What the task asks> Look through the material below and count the lines with the string "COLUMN". Report only the count.

Data below>
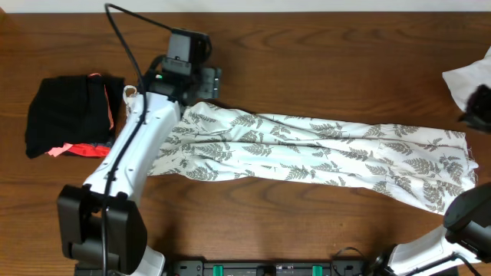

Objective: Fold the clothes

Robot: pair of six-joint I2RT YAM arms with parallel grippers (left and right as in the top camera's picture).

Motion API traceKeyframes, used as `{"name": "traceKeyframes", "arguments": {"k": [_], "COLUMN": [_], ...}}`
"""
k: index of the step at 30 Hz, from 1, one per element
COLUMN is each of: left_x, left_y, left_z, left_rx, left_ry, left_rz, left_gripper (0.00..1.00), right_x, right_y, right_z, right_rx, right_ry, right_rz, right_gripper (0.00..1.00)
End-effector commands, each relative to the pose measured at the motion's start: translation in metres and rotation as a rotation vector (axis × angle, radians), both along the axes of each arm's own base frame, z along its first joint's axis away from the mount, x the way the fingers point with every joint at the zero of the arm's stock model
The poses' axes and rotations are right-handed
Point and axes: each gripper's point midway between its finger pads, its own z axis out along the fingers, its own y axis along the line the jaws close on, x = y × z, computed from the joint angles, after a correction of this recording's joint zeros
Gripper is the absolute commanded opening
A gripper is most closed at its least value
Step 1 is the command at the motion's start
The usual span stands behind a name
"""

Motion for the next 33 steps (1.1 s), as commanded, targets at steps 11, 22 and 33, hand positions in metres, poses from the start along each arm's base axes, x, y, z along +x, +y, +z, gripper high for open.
{"name": "traceKeyframes", "arguments": {"k": [11,22,33], "left_x": [-0.003,-0.046,-0.068], "left_y": [-0.122,-0.124,-0.113], "left_z": [-0.051,-0.113,-0.125], "left_rx": [-0.091,-0.028,0.014], "left_ry": [0.024,0.268,0.368], "left_rz": [-0.240,-0.227,-0.217], "left_gripper": [0.79,0.79,0.79], "right_x": [-0.025,-0.037,-0.046], "right_y": [0.075,0.074,0.078], "right_z": [-0.101,-0.127,-0.160], "right_rx": [0.149,0.127,0.120], "right_ry": [0.156,0.189,0.181], "right_rz": [0.194,0.168,0.124], "right_gripper": [0.11,0.13,0.14]}}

Written reply> 2